The connector 202 may include code comprised of machine readable instructions that provide event data from a data source to the SIEM 210. The connector 202 may provide efficient, real-time (or near real-time) local event data capture and filtering from one or more of the data sources 101. The connector 202, for example, collects event data from event logs or messages. The collection of event data is shown as “EVENTS” describing event data from the data sources 101 that is sent to the SIEM 210. Connectors may not be used for all the data sources 101.

The SIEM 210 collects and analyzes the event data. Events can be cross-correlated with rules to create meta-events. Correlation includes, for example, discovering the relationships between events, inferring the significance of those relationships (e.g., by generating metaevents), prioritizing the events and meta-events, and providing a framework for taking action.
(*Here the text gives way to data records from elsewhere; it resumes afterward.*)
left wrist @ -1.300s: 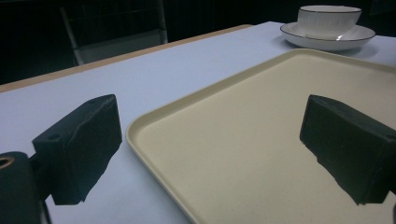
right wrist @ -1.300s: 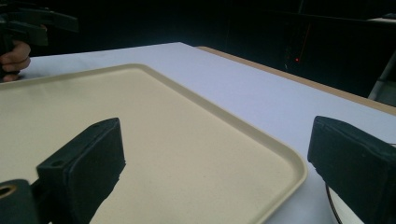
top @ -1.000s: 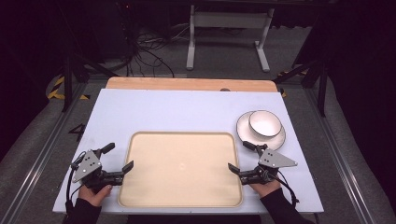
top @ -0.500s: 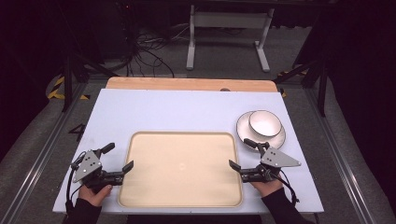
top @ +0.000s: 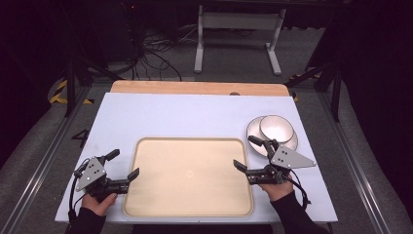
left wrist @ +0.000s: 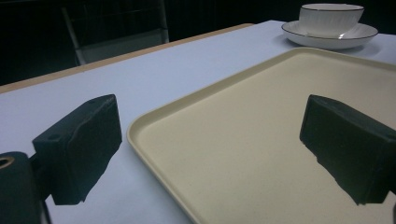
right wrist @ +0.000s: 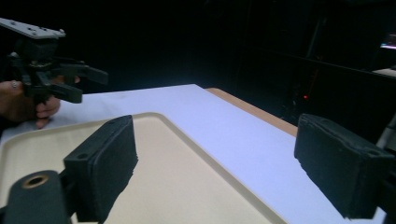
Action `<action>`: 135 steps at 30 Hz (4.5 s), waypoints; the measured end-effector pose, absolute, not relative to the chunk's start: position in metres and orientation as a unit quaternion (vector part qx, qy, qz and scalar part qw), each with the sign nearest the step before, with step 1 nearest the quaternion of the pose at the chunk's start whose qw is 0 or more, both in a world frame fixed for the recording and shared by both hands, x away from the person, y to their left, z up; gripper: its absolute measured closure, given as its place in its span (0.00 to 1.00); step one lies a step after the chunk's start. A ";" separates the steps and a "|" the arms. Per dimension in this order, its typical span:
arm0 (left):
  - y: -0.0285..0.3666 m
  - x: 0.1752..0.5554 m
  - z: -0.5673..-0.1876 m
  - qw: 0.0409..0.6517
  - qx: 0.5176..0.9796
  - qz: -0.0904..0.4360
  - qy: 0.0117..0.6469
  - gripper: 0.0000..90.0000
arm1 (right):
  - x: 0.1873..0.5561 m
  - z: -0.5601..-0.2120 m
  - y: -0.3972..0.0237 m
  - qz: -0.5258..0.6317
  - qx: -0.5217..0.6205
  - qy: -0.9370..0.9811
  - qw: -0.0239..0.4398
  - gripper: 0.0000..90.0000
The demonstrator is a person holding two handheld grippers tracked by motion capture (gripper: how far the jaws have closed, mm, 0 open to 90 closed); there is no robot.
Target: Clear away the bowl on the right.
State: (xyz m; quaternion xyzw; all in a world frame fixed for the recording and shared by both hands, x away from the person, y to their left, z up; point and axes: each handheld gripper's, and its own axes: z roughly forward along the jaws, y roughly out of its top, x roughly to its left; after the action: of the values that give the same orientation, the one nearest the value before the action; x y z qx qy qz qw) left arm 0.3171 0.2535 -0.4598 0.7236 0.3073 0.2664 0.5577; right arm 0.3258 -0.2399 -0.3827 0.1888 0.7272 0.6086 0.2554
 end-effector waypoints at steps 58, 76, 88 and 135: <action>0.252 0.317 -0.460 0.551 0.727 0.271 0.308 0.07 | 0.386 -0.319 -0.314 0.563 0.258 0.730 0.288 0.25; 0.252 0.317 -0.460 0.551 0.726 0.271 0.309 0.07 | 0.395 -0.313 -0.347 0.539 0.296 0.717 0.328 0.39; 0.251 0.317 -0.460 0.551 0.726 0.273 0.309 0.07 | 0.414 -0.308 -0.359 0.469 0.372 0.735 0.318 0.44; 0.252 0.317 -0.460 0.551 0.727 0.271 0.309 0.07 | 0.495 -0.347 -0.365 0.190 0.541 0.807 0.141 0.56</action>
State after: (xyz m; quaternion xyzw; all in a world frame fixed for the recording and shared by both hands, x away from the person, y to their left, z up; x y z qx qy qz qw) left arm 0.3167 0.2517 -0.4597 0.7266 0.3090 0.2712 0.5505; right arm 0.4953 -0.3646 -0.3466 0.5411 0.8071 0.1898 0.1406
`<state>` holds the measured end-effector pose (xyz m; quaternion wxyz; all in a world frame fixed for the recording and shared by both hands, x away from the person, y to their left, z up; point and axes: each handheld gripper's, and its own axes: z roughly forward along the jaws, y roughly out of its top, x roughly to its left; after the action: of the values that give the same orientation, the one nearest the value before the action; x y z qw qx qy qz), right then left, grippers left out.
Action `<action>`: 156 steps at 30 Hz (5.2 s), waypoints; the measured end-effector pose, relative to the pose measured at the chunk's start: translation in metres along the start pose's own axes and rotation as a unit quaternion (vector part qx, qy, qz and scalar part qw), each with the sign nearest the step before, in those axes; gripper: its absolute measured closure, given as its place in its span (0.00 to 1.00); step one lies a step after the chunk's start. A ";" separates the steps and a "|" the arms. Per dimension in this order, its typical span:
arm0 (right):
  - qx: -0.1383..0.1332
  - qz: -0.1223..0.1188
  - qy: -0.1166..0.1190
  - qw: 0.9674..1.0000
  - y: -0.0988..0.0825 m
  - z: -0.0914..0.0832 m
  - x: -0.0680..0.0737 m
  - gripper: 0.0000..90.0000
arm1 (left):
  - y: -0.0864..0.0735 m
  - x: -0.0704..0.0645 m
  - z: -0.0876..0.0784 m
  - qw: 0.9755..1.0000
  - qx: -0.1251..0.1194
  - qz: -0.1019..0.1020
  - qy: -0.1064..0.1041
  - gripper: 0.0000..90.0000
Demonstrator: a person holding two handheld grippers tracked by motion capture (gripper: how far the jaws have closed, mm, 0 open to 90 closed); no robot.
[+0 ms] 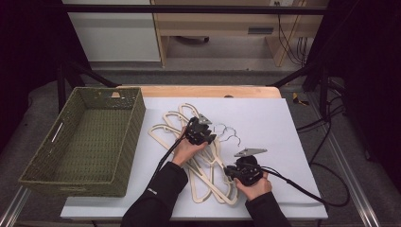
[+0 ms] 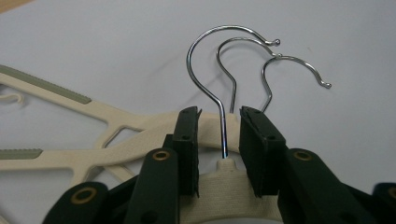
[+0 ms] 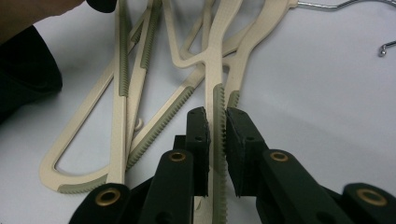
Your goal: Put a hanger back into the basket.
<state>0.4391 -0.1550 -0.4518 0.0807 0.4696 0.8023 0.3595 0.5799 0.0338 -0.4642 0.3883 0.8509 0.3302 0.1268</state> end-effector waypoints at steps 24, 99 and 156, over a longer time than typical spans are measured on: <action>-0.074 -0.011 0.074 0.995 0.009 -0.009 0.003 0.64 | 0.010 -0.027 -0.055 0.998 -0.053 0.026 0.010 0.98; -0.057 -0.167 0.226 0.958 0.032 -0.037 0.033 0.92 | -0.063 -0.051 -0.182 0.988 -0.027 0.135 -0.075 0.78; -0.232 -0.085 -0.001 0.969 0.013 -0.099 -0.034 0.09 | -0.011 -0.012 -0.298 0.986 -0.139 0.083 0.026 0.96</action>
<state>0.4204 -0.2287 -0.3780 0.2191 0.3681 0.7339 0.5271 0.4256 0.2030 -0.2731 0.4824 0.8093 0.2480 0.2255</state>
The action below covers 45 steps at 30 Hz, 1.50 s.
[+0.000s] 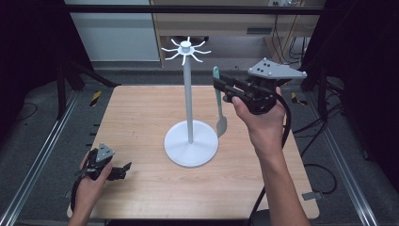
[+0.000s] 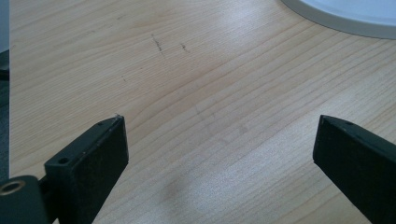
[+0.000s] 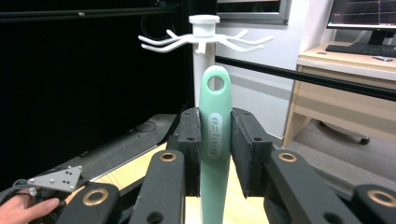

The SIEM 210 (one embodiment of which is manifest as machine readable instructions executed by computer hardware such as a processor) enables aggregation, correlation, detection, and investigative tracking of activities. The SIEM 210 also supports response management, ad-hoc query resolution, reporting and replay for forensic analysis, and graphical visualization of network threats and activity.

The SIEM 210 may include modules that perform the functions described herein. Modules may include hardware and/or machine readable instructions. For example, the modules may include event processing engine 221, partitioning module 122, user interface 223 and query manager 124. The event processing engine 221 processes events according to rules and instructions, which may be stored in the data storage 111. The event processing engine 221, for example, correlates events in accordance with rules, instructions and/or requests. For example, a rule indicates that multiple failed logins from the same user on different machines performed simultaneously or within a short period of time is to generate an alert to a system administrator. Another rule may indicate that two credit card transactions from the same user within the same hour, but from different countries or cities, is an indication of potential fraud. The event processing engine 221 may provide the time, location, and user correlations between multiple events when applying the rules.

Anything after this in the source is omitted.